Donors give rare painting and one-of-a-kind Lincoln letter to Lincoln Presidential library
SPRINGFIELD — The Abraham Lincoln Presidential Library and Museum launched its celebration of Lincoln’s birthday by announcing two major acquisitions: an angry letter the future president wrote to a colleague and a painting that shows the young Lincoln reading while he takes a break from chopping wood.
“Both these items are wonderful additions to our collection,” said Alan Lowe, executive director of the Abraham Lincoln Presidential Library and Museum. “One shows the Lincoln that we sometimes forget – the politician trying to lead a team. The other shows Lincoln as we’d like to remember him – hardworking and never wasting an opportunity to improve himself.”
The letter was written to Andrew McCormack, one of the “Long Nine,” a group of nine tall Illinois legislators who banded together and, among other things, helped make Springfield the state capital.
In the letter, the normally diplomatic Lincoln chastises McCormack for planning to vote against the group. The issue was whether a government job would go to a fellow Whig or a rival Democrat.
“All our friends are ready to cut our throats about it,” Lincoln writes. “For Heaven’s sake, for your friends sake, for the sake of the recollection of all the hard battles we have heretofore fought shoulder, to shoulder, do not forsake us this time.”
The letter has been passed down by McCormack’s descendants (who later used the spelling “McCormick”) for generations. It was owned most recently by Fred Schneeberger of Atlanta, Ga. His son, Craig, convinced Mr. Schneeberger that it belonged somewhere that scholars and the public could benefit from it.
Craig Schneeberger had visited the Lincoln Presidential Library and was “amazed” by it. “When the time came to donate the letter, we knew where it needed to go,” he said.
Conservation philanthropist Louis Moore Bacon concluded the Lincoln Presidential Library and Museum was also the proper home for the painting “The Young Abe Lincoln.”
The painting by William Morton Jackson Rice dates to the late 1800s. It is 7 feet wide by nearly 5 feet tall and shows Lincoln, clad in buckskins, sitting against a tree he has just chopped down. Lincoln is reading a book while he eats a meal that had been wrapped in a red bandana.
“The Young Abe Lincoln” will hang in the presidential library for the rest of the year.
Dr. Samuel Wheeler, the Illinois state historian, thanked Schneeberger and Bacon for their donations. “We are grateful any time the owners of precious documents or art decide to share their possessions with the world. They are ensuring these wonderful items will be preserved for the good of all,” Wheeler said.

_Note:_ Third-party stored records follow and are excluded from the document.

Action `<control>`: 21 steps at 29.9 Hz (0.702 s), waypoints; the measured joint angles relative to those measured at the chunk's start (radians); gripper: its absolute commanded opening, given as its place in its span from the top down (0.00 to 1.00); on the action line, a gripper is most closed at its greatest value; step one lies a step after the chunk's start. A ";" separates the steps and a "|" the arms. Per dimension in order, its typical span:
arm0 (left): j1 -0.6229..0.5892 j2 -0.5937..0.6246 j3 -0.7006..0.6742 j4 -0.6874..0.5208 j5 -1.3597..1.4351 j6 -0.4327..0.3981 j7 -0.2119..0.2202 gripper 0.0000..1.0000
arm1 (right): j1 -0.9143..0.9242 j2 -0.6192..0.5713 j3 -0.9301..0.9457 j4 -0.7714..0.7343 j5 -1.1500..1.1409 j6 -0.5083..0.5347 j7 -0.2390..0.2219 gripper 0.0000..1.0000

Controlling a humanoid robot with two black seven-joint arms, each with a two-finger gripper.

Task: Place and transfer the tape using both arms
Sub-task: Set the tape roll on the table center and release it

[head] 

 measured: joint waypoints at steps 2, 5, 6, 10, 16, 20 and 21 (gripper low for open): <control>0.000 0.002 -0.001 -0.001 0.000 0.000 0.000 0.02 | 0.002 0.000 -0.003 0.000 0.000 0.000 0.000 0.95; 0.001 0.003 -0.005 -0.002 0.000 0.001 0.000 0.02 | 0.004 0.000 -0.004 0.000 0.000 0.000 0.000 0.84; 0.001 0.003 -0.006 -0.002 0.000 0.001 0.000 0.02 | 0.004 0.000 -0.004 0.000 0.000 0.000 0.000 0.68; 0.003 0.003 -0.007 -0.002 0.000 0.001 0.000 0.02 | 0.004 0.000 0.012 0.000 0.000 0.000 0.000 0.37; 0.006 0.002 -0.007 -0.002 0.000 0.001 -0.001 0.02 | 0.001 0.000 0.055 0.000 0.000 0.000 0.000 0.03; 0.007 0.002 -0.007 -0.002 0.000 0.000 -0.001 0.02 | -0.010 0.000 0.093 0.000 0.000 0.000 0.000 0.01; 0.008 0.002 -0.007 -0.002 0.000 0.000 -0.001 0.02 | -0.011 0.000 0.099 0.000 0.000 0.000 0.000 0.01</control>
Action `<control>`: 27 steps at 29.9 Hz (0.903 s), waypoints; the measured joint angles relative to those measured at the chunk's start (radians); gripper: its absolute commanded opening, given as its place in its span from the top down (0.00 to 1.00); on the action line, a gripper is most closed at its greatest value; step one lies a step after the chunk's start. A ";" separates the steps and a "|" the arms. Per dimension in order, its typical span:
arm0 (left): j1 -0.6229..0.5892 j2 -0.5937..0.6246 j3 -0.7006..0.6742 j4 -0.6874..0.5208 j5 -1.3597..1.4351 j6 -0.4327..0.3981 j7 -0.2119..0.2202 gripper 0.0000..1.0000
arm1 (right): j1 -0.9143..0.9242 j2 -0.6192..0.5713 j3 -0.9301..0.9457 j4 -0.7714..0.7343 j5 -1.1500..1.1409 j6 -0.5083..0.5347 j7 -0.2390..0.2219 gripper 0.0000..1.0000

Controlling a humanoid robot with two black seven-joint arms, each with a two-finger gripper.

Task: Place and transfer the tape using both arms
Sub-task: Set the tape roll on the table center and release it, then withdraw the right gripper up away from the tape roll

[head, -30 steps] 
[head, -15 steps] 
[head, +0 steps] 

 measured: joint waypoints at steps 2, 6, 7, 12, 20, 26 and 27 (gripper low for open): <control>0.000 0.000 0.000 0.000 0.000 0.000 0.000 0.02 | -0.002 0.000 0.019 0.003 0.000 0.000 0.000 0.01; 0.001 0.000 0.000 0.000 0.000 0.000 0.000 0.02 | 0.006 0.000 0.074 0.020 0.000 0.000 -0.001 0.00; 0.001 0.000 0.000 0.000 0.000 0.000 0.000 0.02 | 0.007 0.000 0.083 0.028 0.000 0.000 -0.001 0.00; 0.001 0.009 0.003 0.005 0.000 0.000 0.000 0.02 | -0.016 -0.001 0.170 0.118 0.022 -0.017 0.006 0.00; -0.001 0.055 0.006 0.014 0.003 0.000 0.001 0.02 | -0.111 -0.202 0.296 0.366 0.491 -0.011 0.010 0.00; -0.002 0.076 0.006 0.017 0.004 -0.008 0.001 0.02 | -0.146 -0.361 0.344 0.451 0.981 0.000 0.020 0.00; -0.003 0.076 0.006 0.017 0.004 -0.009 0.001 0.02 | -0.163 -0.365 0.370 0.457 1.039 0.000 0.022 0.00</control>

Wheeler also thanked Ian Hunt, the presidential library’s head of acquisitions, and James Cornelius, curator of the Lincoln Collection, for their diligence in arranging these donations.
The Lincoln Presidential Library and Museum will celebrate his birthday Feb. 12 by offering free admission, showcasing some of its rarest artifacts and presenting musicians and historic interpreters.
The presidential library and museum uses a combination of rigorous scholarship and high-tech showmanship to immerse visitors in Lincoln’s life and times. Visitors can see ghosts come to life on stage, watch TV coverage of the 1860 Presidential election, roam through the Lincoln White House, experience booming cannons in a Civil War battle and come face to face with priceless original Lincoln artifacts.
The library holds an unparalleled collection of Lincoln books, documents, photographs, artifacts and art, as well as some 12 million items pertaining to all aspects of Illinois history.